Pour ces professionnels du droit, une justice efficace ne peut s’épanouir dans un contexte marqué par l’insécurité et le dysfonctionnement de plusieurs juridictions.
Ils estiment que le respect des droits fondamentaux, notamment le droit à la vie, demeure la condition essentielle pour bâtir un véritable État de droit.
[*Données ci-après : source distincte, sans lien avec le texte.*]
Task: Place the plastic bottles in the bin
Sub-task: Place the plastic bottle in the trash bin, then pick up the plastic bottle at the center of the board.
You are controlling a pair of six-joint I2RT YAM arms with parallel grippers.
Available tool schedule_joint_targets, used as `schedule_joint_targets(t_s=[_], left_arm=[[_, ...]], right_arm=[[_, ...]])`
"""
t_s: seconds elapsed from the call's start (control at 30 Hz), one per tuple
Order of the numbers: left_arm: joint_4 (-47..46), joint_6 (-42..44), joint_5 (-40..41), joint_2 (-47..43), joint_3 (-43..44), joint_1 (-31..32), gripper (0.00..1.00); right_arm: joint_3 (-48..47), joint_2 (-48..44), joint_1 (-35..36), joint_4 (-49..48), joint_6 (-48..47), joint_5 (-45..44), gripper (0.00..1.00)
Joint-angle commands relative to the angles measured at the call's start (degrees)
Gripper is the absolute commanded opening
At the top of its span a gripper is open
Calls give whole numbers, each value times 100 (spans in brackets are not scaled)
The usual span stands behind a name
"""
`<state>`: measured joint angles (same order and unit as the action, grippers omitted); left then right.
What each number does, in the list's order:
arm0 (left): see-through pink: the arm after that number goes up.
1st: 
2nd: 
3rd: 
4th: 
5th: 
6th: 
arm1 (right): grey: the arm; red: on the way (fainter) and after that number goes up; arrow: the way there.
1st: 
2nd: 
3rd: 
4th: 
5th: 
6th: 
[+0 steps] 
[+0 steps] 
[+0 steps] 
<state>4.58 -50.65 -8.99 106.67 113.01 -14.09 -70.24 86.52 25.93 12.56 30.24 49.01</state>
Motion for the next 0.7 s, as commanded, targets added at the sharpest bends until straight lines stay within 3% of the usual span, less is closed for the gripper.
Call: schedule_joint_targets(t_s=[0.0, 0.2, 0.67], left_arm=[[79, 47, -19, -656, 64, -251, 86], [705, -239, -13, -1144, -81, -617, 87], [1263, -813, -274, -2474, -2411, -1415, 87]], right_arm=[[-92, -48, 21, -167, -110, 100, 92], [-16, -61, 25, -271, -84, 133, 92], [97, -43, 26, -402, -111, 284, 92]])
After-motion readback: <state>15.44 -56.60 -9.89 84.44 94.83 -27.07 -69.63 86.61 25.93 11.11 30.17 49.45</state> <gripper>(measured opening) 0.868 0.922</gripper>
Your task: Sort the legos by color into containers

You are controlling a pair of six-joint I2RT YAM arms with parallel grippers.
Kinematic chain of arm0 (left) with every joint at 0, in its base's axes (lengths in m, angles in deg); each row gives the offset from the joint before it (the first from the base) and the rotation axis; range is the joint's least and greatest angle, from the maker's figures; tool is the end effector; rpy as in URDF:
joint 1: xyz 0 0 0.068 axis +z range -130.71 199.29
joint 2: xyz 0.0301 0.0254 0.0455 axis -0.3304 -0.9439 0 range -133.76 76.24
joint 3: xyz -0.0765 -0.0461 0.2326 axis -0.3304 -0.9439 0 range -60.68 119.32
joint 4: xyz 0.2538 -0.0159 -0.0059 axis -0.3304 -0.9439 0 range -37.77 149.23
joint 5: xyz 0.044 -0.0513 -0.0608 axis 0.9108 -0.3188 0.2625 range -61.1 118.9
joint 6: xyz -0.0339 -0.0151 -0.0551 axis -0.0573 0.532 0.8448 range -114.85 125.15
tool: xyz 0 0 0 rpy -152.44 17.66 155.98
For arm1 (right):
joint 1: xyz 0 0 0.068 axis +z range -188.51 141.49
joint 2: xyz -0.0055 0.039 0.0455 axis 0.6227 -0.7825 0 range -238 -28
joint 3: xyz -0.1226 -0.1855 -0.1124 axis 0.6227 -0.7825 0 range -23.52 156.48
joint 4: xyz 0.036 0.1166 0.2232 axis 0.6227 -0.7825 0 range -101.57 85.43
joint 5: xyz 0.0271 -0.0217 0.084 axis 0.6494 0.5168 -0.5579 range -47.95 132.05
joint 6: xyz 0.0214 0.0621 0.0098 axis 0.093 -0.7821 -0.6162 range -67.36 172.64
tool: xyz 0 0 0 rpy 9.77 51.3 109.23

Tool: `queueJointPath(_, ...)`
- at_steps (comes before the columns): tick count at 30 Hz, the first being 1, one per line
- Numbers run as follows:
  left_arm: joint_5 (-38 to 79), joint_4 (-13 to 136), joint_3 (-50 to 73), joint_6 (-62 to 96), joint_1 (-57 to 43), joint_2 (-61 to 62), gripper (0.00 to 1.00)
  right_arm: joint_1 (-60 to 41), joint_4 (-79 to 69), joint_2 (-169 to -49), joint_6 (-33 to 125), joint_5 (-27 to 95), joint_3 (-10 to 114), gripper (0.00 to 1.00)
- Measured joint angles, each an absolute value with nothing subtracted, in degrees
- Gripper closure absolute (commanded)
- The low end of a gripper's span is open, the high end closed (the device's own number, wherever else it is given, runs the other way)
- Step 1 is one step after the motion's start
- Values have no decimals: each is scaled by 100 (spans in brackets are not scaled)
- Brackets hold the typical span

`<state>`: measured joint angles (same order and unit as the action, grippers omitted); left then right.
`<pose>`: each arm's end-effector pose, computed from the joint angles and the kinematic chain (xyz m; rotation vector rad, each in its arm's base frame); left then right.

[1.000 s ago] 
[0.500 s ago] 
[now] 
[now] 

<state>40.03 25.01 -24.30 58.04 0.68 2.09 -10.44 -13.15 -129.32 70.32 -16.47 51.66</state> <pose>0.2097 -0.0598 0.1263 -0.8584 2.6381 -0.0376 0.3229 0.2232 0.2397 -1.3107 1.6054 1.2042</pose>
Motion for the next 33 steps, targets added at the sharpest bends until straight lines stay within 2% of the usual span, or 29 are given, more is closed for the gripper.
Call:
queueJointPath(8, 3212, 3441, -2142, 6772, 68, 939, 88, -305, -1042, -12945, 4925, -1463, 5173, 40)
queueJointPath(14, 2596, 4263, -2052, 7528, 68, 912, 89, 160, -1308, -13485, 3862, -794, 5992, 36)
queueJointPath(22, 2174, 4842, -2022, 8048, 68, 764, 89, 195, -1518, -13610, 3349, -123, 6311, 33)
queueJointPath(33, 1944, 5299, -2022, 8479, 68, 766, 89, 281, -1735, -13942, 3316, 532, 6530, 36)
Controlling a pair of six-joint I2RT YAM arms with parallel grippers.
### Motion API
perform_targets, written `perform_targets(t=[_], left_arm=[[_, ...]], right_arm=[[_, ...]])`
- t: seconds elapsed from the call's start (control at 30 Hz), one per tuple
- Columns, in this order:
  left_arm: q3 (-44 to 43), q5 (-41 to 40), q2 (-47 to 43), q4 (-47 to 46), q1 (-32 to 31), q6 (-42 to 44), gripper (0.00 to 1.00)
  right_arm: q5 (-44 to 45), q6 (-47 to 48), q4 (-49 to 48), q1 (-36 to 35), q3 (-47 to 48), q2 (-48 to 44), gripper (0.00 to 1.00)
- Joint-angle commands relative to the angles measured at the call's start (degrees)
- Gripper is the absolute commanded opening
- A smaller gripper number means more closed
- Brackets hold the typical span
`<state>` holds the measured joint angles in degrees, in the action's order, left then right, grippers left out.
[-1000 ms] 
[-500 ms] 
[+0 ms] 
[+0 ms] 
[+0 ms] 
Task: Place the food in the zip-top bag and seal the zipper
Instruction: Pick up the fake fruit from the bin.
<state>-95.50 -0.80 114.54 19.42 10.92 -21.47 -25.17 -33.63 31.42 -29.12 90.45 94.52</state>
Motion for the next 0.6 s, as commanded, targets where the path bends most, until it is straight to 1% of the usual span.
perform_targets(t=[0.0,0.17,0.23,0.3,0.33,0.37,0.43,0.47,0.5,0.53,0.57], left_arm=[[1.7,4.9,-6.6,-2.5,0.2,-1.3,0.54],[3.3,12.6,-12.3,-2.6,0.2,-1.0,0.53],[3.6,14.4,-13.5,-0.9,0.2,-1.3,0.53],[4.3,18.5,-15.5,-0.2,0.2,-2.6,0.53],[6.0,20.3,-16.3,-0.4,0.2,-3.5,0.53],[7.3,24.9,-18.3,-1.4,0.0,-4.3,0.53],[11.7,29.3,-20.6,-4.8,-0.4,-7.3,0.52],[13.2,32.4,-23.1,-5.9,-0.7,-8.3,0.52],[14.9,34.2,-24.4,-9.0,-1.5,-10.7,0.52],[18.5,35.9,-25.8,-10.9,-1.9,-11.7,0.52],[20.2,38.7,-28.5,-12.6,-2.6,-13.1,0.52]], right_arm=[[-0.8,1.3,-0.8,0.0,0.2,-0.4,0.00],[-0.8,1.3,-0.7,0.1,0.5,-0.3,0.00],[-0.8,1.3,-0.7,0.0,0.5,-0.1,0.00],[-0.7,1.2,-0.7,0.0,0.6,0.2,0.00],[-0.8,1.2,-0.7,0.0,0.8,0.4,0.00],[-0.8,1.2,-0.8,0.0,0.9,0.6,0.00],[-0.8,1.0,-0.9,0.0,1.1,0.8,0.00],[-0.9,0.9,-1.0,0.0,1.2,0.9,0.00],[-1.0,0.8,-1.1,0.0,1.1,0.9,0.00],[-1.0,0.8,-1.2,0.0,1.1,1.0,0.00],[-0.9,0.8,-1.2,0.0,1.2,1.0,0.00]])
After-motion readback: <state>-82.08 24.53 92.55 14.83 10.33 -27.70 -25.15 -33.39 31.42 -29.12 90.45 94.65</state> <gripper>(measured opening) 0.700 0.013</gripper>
Joint par notre rédaction, le défenseur judiciaire Faustin Banyanga rappelle que l’article 16 de la Constitution congolaise consacre le caractère sacré de la personne humaine. Il plaide pour une meilleure protection des victimes des conflits armés, des crimes de guerre, des crimes contre l’humanité, du crime d’agression et du génocide.
« Vivre sans justice, c’est vivre dans l’inquiétude permanente. La justice permet aux plus faibles de se sentir protégés face aux plus forts. Sans elle, c’est la loi de la jungle qui s’impose, » affirme-t-il.
Ce professionnel du droit a également rendu hommage aux nombreuses victimes des violences dans l’Est de la RDC. Il appelle les autorités à privilégier le dialogue et les mécanismes pacifiques de règlement des différends afin de restaurer durablement la paix et permettre à la justice de jouer pleinement son rôle.
Instituée en référence à l’adoption du Statut de Rome le 17 juillet 1998, la Journée internationale de la justice rappelle chaque année l’importance de la justice pénale internationale dans la lutte contre l’impunité et le soutien aux victimes des crimes les plus graves.
Alors que les conflits persistent dans l’Est de la RDC, cette Journée internationale de la justice rappelle que la protection des civils, le respect des droits humains et la lutte contre l’impunité demeurent des conditions essentielles pour une paix durable.